TASK GOAL - The answer is to be the lines of the material from its start through the line containing "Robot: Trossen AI", each copied exactly; no pictures.
----------
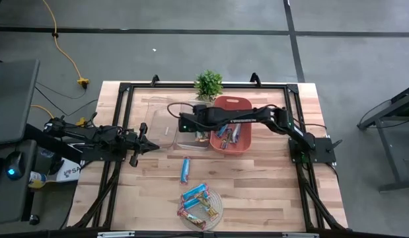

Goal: Pick and place Granola Bars by type
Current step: Put the top yellow granola bar into the right transparent bin, then put the yellow granola bar into the right transparent bin

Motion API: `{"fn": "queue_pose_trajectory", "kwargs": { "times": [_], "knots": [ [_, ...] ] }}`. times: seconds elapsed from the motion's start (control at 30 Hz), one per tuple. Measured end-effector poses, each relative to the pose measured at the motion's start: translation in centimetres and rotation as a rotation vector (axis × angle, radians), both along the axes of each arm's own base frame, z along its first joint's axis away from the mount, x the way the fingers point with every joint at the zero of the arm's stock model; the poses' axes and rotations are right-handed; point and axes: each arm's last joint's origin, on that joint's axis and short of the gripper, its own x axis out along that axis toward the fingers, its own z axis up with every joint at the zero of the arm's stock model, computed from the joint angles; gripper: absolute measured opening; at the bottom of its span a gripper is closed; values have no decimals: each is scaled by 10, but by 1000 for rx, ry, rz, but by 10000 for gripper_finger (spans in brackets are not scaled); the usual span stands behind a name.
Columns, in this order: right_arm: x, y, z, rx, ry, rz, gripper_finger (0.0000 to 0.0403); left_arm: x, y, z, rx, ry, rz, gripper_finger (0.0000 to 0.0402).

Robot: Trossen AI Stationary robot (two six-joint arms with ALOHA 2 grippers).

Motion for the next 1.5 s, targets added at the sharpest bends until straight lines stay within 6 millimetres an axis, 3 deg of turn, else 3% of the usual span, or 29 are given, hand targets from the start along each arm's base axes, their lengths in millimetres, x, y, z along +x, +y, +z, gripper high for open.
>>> {"fn": "queue_pose_trajectory", "kwargs": {
  "times": [0.2, 0.33, 0.6, 0.9, 1.2, 1.5],
  "knots": [
    [-3, 1, -18, 20, 42, 39, 73, 0, 0, 0, 0, 0, -1, 1],
    [-2, 1, -19, 4, 38, 74, 79, 0, 0, 0, 0, 0, 0, 1],
    [1, 1, -17, -7, 14, 106, 129, 0, 0, 0, 0, 0, 0, 1],
    [6, 1, -12, -44, 12, 255, 181, 0, 0, 0, 0, 0, -1, 1],
    [16, 2, 26, -210, 16, 516, 188, 0, 0, 0, 0, 0, 0, 1],
    [20, 21, 94, -356, -82, 760, 188, 0, 0, 0, 0, 0, 0, 1]
  ]
}}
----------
RESULT FOR THIS TASK -
Goal: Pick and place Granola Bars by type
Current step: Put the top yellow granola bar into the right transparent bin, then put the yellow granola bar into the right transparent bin

Motion API: `{"fn": "queue_pose_trajectory", "kwargs": { "times": [_], "knots": [ [_, ...] ] }}`. times: seconds elapsed from the motion's start (control at 30 Hz), one per tuple. Measured end-effector poses, each relative to the pose measured at the motion's start: translation in centimetres and rotation as a rotation vector (axis × angle, radians), both along the axes of each arm's own base frame, z along its first joint's axis away from the mount, x the way the fingers point with every joint at the zero of the arm's stock model; the poses' axes and rotations are right-handed; point and axes: each arm's last joint's origin, on that joint's axis and short of the gripper, its own x axis out along that axis toward the fingers, its own z axis up with every joint at the zero of the arm's stock model, computed from the joint angles; gripper: absolute measured opening; at the bottom of its span a gripper is closed; values have no decimals: each is scaled by 10, but by 1000 for rx, ry, rz, but by 10000 for gripper_finger (spans in brackets are not scaled); the usual span stands behind a name.
Columns, in this order: right_arm: x, y, z, rx, ry, rz, gripper_finger (0.0000 to 0.0403); left_arm: x, y, z, rx, ry, rz, gripper_finger (0.0000 to 0.0402).

Robot: Trossen AI Stationary robot (two six-joint arms with ALOHA 2 grippers).

Nothing further is needed for the answer.